Il ragazzino li guardò allontanarsi ridendo per la scenetta, poi sua madre arrivò e lo riportò a casa nello stesso modo in cui i due adulti se ne erano andati.

Il giorno dopo era di nuovo davanti alla porta del Club di Calcio della sua scuola.
La squadra era già entrata e sembravano discutere del più e del meno tra compagni. Sarebbe mai riuscito a fare amicizia? Ne dubitava. Sembravano tutti conoscersi così bene, inoltre erano lì da molto più tempo e probabilmente non sarebbe mai riuscito a farsi accettare.
Un ragazzo dai capelli grigi a caschetto ed un po' mossi che stava leggendo gli puntò gli occhi color rosso mattone addosso e lui rabbrividì.
<< Ehi tu chi sei?>> domandò perentorio mentre lui si faceva piccolo piccolo e chiudeva la porta. Lui e la sua malsana curiosità. Poteva benissimo ascoltare, perché aprire ed osservare?
<< Che cosa succede, capitano.>> chiese qualcun altro all'interno. Era il momento buono per scappare, per andarsene. Poteva tornarsene nel campetto vicino casa e lontano da scuola, andare a studiare, magari scegliere un altro club. Quello di musica sembrava interessante, aveva anche la chitarra e non se la cavava malaccio. Eppure qualcosa lo spingeva a rimanere lì.

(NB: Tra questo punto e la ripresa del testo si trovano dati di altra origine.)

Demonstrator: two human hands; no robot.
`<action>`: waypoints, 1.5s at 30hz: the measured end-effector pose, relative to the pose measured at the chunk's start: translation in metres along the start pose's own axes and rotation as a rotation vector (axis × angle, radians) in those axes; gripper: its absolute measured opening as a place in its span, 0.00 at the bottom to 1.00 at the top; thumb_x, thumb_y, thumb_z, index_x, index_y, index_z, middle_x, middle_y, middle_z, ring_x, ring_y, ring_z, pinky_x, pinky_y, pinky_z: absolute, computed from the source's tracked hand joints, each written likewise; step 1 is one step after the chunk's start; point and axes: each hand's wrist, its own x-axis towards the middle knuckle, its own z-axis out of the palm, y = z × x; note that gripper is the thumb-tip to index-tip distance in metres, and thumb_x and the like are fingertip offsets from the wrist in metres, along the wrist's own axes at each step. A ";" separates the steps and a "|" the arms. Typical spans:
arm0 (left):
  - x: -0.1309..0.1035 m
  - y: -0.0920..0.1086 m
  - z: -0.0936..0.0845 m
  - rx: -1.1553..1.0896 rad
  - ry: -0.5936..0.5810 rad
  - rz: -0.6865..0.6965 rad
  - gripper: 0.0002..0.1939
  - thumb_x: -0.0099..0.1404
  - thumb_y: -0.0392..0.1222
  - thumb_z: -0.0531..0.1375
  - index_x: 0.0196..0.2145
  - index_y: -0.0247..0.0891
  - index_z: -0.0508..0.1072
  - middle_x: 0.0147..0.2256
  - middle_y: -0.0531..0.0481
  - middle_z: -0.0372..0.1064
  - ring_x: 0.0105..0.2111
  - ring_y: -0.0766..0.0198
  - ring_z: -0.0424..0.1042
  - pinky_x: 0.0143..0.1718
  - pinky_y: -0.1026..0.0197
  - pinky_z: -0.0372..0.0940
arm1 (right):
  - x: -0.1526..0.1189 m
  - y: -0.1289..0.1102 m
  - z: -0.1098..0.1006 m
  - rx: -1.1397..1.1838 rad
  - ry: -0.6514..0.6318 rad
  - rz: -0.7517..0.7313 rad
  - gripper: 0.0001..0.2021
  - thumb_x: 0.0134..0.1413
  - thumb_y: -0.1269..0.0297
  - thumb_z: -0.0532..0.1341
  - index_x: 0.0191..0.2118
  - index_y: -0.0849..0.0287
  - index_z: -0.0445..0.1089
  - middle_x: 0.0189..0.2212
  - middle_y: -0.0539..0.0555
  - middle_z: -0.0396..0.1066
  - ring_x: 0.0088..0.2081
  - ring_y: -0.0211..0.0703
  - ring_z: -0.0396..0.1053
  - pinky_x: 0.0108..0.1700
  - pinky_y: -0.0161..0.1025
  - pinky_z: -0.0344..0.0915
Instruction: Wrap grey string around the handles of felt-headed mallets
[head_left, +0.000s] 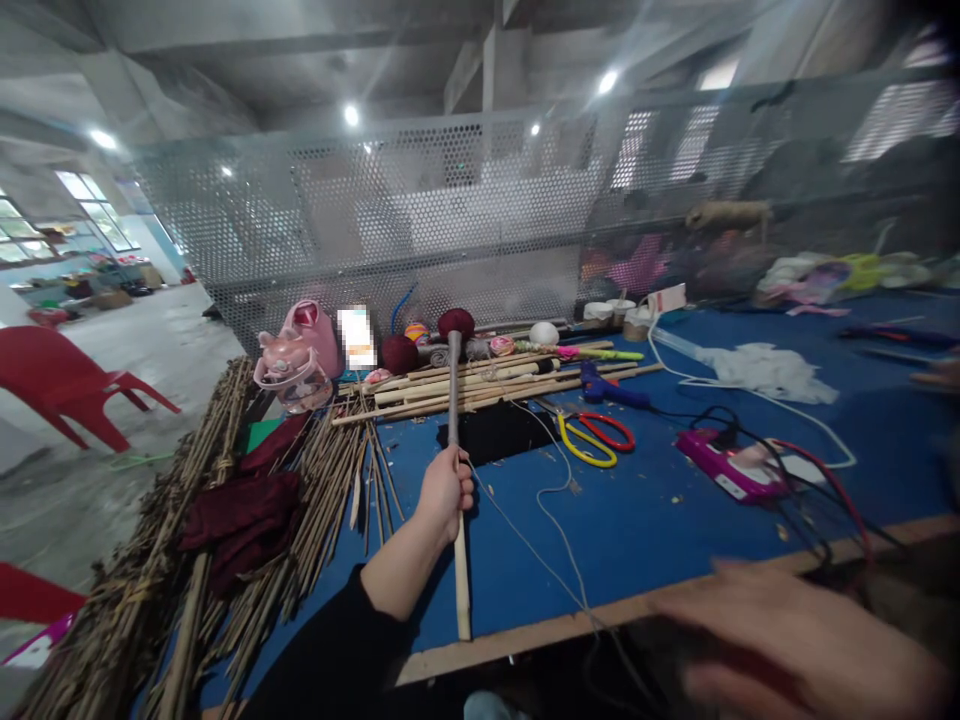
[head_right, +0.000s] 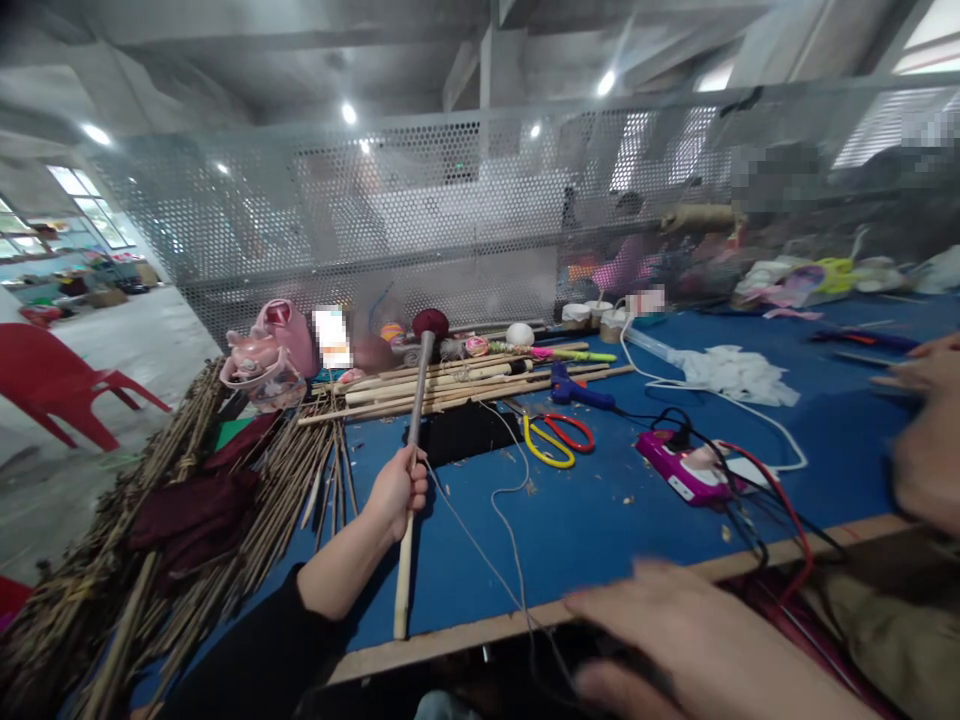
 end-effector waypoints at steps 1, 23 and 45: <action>0.000 0.000 0.000 -0.002 -0.002 -0.004 0.13 0.55 0.51 0.52 0.27 0.39 0.58 0.15 0.62 0.45 0.11 0.78 0.43 0.12 0.72 0.35 | 0.021 -0.015 -0.008 0.037 0.056 -0.023 0.13 0.40 0.60 0.63 0.37 0.47 0.72 0.37 0.57 0.71 0.42 0.52 0.66 0.46 0.47 0.56; 0.004 -0.002 0.003 -0.048 0.021 -0.075 0.16 0.54 0.53 0.54 0.24 0.35 0.61 0.16 0.60 0.50 0.11 0.78 0.47 0.10 0.73 0.37 | 0.225 -0.039 0.078 0.971 -0.221 0.067 0.08 0.46 0.63 0.57 0.24 0.61 0.59 0.16 0.46 0.61 0.17 0.29 0.54 0.20 0.29 0.51; -0.008 -0.007 0.011 -0.011 0.025 0.112 0.15 0.50 0.45 0.61 0.28 0.37 0.58 0.19 0.58 0.60 0.14 0.78 0.55 0.12 0.74 0.48 | 0.226 -0.021 0.080 0.888 -0.089 0.056 0.10 0.42 0.60 0.61 0.25 0.64 0.66 0.18 0.47 0.63 0.21 0.32 0.57 0.25 0.31 0.52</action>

<< Qualcuno ci sta spiando.>> disse il primo ragazzo serio, poi ordinò<< Vieni fuori!>>.
<< S... scusate.>> rispose aprendo la porta<< Io non vi stavo spiando, ve lo giuro. È così. Io... io voglio solo giocare a calcio.>> lo guardarono tutti sorpresi<< Fatemi entrare nel club. Lo desidero da tanto tempo! Farò quello che volete.>>.
<< Ehm... dicci come ti chiami...>> chiese una donna dai capelli blu mossi sorridendo affabile.
<< I... il mio nome è Lucian.>> non poteva più tirarsi indietro, quella era la sua occasione<< Lucian Dark.>>.